Pourtant, le Rwanda est un petit poucet financier en comparaison et dépend de l'aide des donateurs pour financer 40 % des dépenses publiques, ce qui conduit à s'interroger sur la sagesse de chercher à imiter les pétroglyphes du Golfe.
"Les Saoudiens ont utilisé ce type de stratégie pour faire oublier des choses gênantes comme le démembrement de journalistes", a déclaré Michela Wrong, auteur de “Do Not Disturb”, un livre critique à l'égard de M. Kagame. "La différence, c'est que l'Arabie saoudite peut se permettre ce genre d'opérations, ce qui n'est pas le cas du Rwanda. Le Rwanda ne le peut pas. Le Rwanda est un pays très pauvre, fortement dépendant de l'agriculture de subsistance et de l'aide étrangère, qui déverse des millions de dollars dans certains des clubs les plus riches du monde. Il y a là quelque chose d'intrinsèquement déplaisant".
Il ne fait guère de doute que la stratégie sportive de Kagame est un pari économique.
Malgré ses politiques favorables aux entreprises, le marché rwandais s'est avéré trop petit pour attirer des investissements significatifs, ce à quoi l'organisation d'événements sportifs de grande envergure pourrait contribuer, en particulier si le pays acquiert un "avantage du premier arrivé" en devançant d'autres rivaux africains.

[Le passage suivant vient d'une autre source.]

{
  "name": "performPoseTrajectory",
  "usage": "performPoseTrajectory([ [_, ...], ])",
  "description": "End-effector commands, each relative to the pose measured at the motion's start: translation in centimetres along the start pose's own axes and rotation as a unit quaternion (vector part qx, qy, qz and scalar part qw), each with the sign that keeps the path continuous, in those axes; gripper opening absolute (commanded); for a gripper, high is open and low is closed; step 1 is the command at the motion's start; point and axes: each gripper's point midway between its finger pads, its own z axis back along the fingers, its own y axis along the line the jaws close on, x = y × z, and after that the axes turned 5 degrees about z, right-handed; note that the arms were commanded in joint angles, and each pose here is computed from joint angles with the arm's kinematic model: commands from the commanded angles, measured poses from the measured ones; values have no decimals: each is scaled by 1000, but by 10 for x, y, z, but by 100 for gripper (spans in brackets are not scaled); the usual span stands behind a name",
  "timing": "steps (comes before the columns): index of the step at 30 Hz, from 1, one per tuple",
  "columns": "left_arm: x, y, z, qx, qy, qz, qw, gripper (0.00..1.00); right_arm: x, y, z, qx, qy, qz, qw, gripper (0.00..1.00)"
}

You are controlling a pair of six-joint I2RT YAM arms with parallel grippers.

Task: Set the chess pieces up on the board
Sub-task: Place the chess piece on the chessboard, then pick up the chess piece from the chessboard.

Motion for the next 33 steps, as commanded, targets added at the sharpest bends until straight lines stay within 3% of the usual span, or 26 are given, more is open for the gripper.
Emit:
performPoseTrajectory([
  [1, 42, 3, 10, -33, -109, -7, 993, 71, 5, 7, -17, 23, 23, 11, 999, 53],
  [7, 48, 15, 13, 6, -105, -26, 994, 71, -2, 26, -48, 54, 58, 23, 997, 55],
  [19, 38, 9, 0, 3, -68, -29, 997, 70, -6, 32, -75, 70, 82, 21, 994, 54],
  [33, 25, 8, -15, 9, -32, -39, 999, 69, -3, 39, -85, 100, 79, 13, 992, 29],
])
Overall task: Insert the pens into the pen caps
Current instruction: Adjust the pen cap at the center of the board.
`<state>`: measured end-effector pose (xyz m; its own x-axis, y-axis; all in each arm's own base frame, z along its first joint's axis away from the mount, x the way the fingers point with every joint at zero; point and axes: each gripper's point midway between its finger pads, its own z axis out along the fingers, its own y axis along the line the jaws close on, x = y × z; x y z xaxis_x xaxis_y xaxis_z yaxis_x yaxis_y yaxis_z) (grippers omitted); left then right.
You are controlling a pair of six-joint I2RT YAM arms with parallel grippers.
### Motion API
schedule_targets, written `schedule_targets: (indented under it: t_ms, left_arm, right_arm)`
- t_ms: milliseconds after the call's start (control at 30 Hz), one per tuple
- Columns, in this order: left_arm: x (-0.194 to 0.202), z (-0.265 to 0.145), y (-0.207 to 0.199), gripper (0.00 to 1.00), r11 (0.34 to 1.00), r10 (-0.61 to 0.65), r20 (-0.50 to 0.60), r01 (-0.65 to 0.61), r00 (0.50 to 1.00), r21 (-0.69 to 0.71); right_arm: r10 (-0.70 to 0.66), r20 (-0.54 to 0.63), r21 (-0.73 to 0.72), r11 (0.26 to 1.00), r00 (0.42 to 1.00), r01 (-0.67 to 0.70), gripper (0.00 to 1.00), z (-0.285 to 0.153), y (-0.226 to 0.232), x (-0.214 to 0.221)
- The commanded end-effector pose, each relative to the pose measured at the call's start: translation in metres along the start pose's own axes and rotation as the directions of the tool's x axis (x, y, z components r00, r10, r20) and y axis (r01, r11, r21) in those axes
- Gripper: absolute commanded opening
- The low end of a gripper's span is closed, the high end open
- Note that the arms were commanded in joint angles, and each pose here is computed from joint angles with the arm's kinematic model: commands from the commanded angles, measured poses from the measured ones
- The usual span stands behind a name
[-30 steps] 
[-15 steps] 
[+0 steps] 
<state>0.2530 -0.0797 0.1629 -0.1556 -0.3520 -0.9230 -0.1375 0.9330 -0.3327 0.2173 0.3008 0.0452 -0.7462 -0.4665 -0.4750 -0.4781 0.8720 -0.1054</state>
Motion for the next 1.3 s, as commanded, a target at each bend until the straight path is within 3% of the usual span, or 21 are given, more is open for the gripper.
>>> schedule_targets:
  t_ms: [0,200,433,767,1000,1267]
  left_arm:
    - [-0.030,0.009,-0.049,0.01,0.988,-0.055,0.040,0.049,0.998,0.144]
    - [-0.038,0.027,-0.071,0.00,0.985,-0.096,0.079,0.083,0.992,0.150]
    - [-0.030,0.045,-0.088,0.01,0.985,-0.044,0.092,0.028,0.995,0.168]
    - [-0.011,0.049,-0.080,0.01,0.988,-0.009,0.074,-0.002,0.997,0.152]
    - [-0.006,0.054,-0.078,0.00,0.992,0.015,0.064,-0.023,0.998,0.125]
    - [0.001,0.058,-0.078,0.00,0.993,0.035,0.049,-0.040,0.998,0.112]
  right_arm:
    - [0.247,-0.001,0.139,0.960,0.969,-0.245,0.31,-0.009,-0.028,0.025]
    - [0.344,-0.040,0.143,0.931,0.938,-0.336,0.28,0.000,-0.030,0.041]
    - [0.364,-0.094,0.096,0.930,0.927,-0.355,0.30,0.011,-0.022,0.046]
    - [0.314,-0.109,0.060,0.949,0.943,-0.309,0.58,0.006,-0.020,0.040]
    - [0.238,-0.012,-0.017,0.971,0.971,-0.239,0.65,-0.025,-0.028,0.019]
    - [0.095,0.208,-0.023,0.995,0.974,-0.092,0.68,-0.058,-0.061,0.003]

Par ailleurs, même les États les plus riches ont eu du mal à rentabiliser l'organisation d'événements.
"Les événements sportifs sont incroyablement coûteux à organiser et l'impact net est très souvent négatif plutôt que positif", explique Simon Chadwick, professeur de sport et d'économie géopolitique. "Pour le Rwanda, compte tenu de sa faiblesse économique relative, c'est un sujet de préoccupation."